轻骨料混凝土物理力学性能及砌块传热的数值模拟

发布时间：2018-05-25 03:35

本文选题：轻骨料混凝土 + 配合比　；参考：《哈尔滨工业大学》2015年硕士论文

【摘要】：以不可再生能源为主的时代,节能的需求日益旺盛。保温砌块作为轻质、保温的建筑材料也成为了一种比较热门的商品与研究对象。为了研究孔洞对砌块传热性能的影响,本文对使用保温砌块所用的轻骨料混凝土、砂浆进行了研究并对砌块的传热性能进行了模拟。本文使用粘土陶粒、页岩陶粒、炉渣等原料设计并配制了针对不同强度的轻骨料混凝土。通过采用公式估算,一定程度上简化了轻骨料混凝土的配合比设计。制得的轻骨料混凝土均能达到预期的强度要求。其中,以页岩陶粒为原料比采用粘土陶粒能达到更高的强度并保持近似的表观密度。

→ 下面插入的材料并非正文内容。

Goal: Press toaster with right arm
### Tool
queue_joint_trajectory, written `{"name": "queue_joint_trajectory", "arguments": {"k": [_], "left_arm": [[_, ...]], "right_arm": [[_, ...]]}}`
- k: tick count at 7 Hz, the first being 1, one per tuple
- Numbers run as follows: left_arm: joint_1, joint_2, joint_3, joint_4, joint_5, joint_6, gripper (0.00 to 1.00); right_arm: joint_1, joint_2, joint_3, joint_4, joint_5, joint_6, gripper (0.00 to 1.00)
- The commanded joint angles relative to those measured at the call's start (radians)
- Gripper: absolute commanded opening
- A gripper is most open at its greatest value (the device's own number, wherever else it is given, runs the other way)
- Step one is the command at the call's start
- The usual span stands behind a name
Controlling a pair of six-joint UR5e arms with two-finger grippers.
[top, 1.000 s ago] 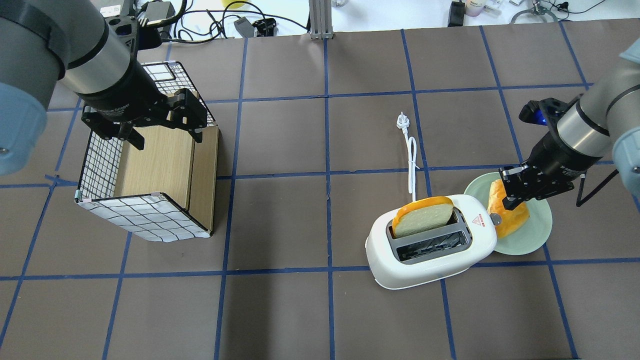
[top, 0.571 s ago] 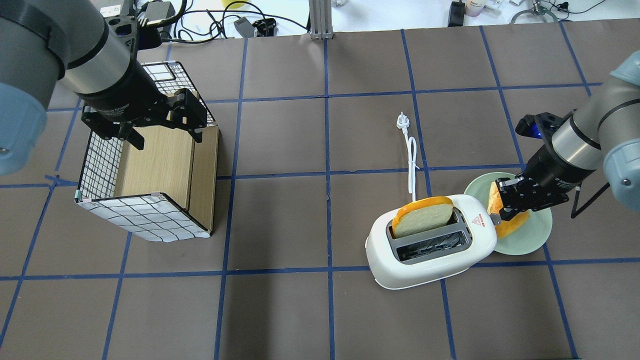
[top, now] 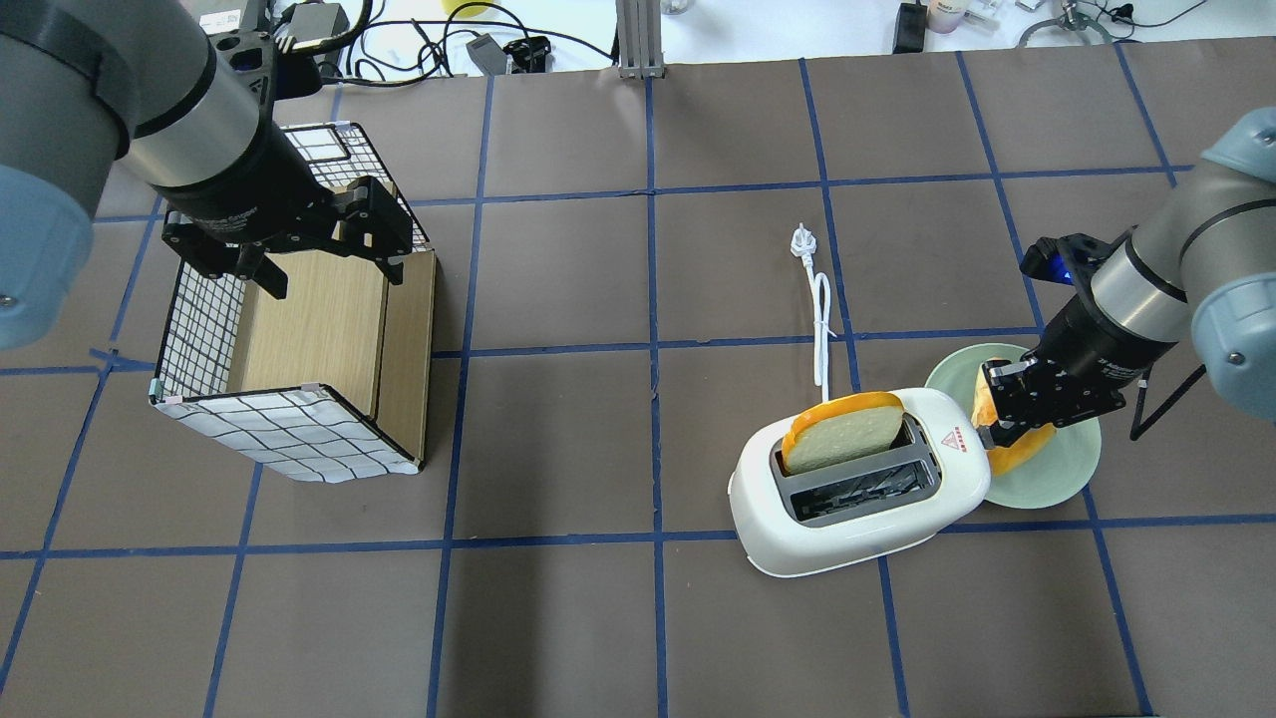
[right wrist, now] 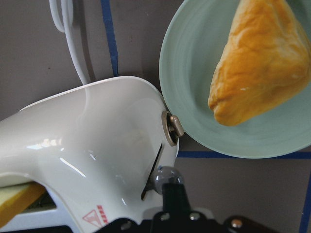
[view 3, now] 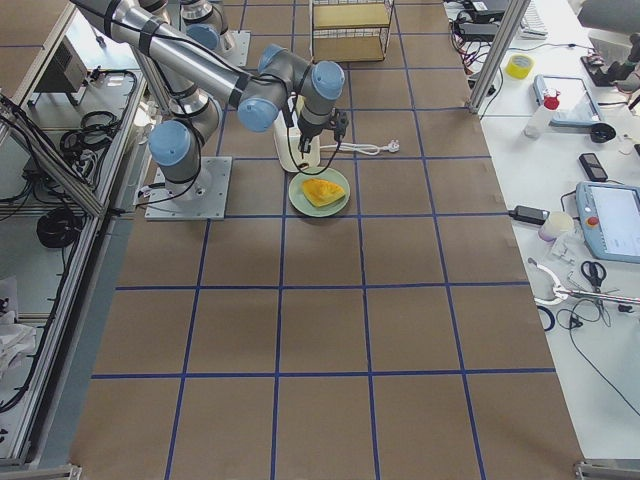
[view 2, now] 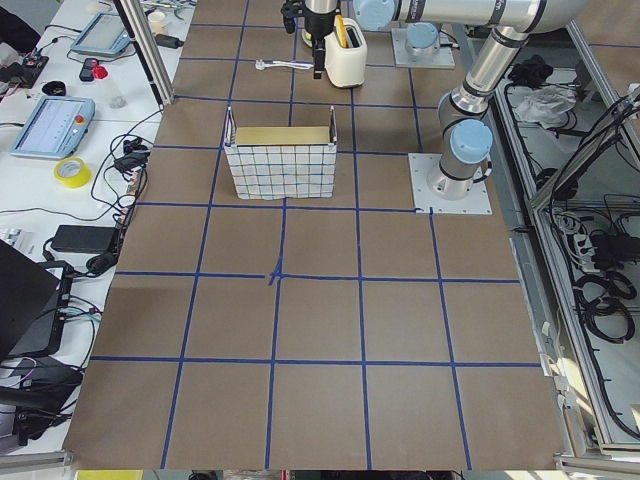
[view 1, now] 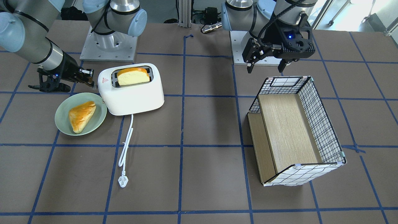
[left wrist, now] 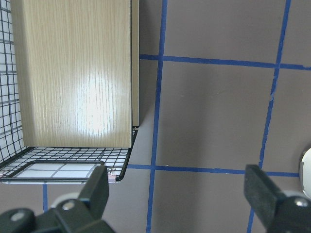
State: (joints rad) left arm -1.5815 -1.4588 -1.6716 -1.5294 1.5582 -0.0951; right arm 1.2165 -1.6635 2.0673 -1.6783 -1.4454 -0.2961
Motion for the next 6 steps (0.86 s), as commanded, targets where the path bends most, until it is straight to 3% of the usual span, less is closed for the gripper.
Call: {"name": "queue_joint_trajectory", "arguments": {"k": [1, 6], "left_arm": [[0.000, 0.000, 0.000, 0.000, 0.000, 0.000, 1.00], [0.000, 0.000, 0.000, 0.000, 0.000, 0.000, 1.00]], "right_arm": [[0.000, 0.010, 0.001, 0.000, 0.000, 0.000, 0.00], [0.000, 0.054, 0.011, -0.032, 0.005, -0.002, 0.00]]}}
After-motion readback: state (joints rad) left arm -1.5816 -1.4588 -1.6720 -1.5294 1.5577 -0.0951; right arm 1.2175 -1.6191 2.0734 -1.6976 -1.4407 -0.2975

使用两种陶粒的轻骨料混凝土导热系数较为一致,而表观密度更高的炉渣混凝土导热系数比前两者更高。高强陶粒制得的混凝土表观密度最高,其强度与导热系数均高于其它原料。本文使用陶砂与细炉渣颗粒作为部分替代普通砂的原料,用以配制具有保温性能的砌筑砂浆。当上述材料掺量较少时,砂浆性能并未出现明显变化。当掺量逐步增大后,导热系数对应分别下降了53%与34%。比较得出选用合适的粒径并使原料超过一定临界掺量才能得到较低的导热系数。根据数据,采串并联计算方法对一种砌体的传热系数进行了计算。然后,采用热箱法对同样砌体的传热系数进行了测定。实测值同计算值进行比较,得出计算值同测定值仅相差11.5%。表明计算方法估算传热系数是可行的,并且准确性良好。最后本文使用ANSYS Work Bench软件建立砌块的3D模型,对多个砌块模型进行了传热模拟分析。其中相邻两排的纵向肋边缘间距在40mm之上时方能较好地增大热阻。结果表明,纵向肋的对称分布比不对称分布方式更利于热阻提升。孔洞层数增加可以增加砌块内部的形状复杂性,并有效提升热阻。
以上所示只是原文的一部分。